Un tonus, pas une force
L'information passe par les bras, et elle ne passe qu'à une condition : que le bras conserve un tonus constant, ni raide ni relâché. Trop mou, aucune indication ne se transmet, la main suit sans rien recevoir. Trop ferme, la partenaire est déplacée de force et n'a plus le loisir de répondre : le mouvement paraît réussi alors que personne n'a rien dit. Le bon niveau se situe entre les deux et se règle en permanence, plus léger sur une danse lente, plus soutenu sur un tempo rapide.
Le guide précède, il n'accompagne pas
Une indication donnée en même temps que le mouvement arrive trop tard : il faut à celui qui reçoit un temps de réaction, aussi bref soit-il. L'indication se pose donc sur le temps qui précède.

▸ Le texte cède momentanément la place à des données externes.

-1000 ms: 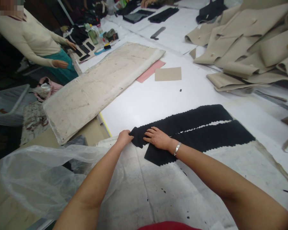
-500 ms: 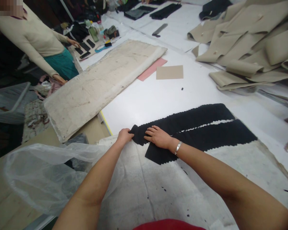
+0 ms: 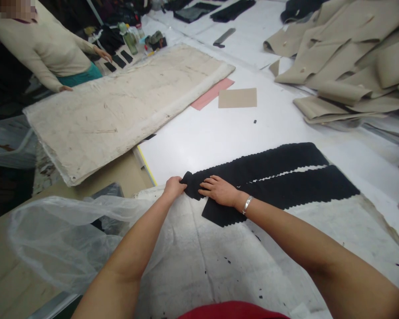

C'est le point technique le plus souvent négligé chez le débutant, et celui qui explique la plupart des passes qui « ne partent pas » alors que la figure est connue des deux.
Anticiper est le défaut symétrique
En cours, la partenaire sait quelle passe va venir puisqu'on vient de l'annoncer. Si elle la déclenche seule, la boucle est rompue : le couple exécute une chorégraphie à deux mémoires parallèles. Cela fonctionne le temps du cours, et cela s'effondre dès qu'un partenaire inhabituel propose autre chose. Suivre consiste à conserver son propre axe et son équilibre, et à ne se déplacer que sur une indication réellement reçue.
Le test qui ne trompe pas
Danser avec quelqu'un d'une autre école, ou simplement d'un autre cours, dit immédiatement où l'on en est. Si le répertoire connu passe sans effort et que le reste s'arrête net, c'est de la mémorisation. Si des figures jamais apprises se réalisent parce qu'elles ont été clairement indiquées, la connexion fonctionne. C'est précisément ce que permet de vérifier une soirée dansante, où l'on change de partenaire toute la soirée.